Work item: Only one stretch of the listing below is wanted: every line from the first to the line containing "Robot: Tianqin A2", set down exactly.
★ ★ ★ ★
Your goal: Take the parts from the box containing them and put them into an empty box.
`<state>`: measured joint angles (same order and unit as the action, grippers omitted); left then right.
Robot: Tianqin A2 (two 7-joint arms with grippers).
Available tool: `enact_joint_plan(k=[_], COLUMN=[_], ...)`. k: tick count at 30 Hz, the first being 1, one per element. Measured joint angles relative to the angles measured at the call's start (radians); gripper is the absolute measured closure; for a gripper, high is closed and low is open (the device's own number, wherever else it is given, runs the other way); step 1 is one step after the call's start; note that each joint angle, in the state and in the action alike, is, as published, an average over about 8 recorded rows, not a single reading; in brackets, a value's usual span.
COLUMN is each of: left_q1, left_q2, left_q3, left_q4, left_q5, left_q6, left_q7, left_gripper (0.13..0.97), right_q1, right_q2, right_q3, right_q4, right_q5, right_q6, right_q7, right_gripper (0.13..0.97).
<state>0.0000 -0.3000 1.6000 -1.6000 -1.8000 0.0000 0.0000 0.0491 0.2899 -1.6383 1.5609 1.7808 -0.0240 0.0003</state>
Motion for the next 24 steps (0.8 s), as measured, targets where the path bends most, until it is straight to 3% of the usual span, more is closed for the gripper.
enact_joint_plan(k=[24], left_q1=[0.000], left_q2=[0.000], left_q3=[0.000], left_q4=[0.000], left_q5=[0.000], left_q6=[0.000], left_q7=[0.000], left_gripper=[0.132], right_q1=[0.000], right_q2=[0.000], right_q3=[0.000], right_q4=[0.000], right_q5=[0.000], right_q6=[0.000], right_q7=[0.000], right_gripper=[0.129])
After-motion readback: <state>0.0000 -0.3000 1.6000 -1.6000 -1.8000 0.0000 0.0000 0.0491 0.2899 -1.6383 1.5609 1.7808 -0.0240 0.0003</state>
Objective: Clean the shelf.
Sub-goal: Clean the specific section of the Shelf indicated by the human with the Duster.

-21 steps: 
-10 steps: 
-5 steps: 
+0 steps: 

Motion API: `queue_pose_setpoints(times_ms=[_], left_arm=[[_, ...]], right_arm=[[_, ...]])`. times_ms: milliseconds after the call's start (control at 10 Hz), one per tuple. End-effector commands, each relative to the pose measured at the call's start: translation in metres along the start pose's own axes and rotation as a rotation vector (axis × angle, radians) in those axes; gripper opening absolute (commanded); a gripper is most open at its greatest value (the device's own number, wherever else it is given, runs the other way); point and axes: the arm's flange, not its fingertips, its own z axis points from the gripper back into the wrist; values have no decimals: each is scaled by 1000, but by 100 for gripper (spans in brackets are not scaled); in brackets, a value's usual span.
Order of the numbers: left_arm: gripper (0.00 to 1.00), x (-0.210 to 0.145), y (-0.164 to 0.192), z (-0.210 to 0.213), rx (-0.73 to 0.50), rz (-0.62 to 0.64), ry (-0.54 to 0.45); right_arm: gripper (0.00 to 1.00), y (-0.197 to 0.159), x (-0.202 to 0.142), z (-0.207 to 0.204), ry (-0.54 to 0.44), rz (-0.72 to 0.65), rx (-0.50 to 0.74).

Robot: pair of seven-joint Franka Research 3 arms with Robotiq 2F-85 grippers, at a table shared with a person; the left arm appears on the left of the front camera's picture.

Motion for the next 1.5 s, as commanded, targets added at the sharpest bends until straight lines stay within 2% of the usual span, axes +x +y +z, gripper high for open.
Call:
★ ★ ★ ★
Response to this task:
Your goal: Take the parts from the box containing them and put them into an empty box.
`<state>`: measured joint angles (same order and unit as the action, grippers omitted); left then right.
Robot: Tianqin A2 (two 7-joint arms with grippers).

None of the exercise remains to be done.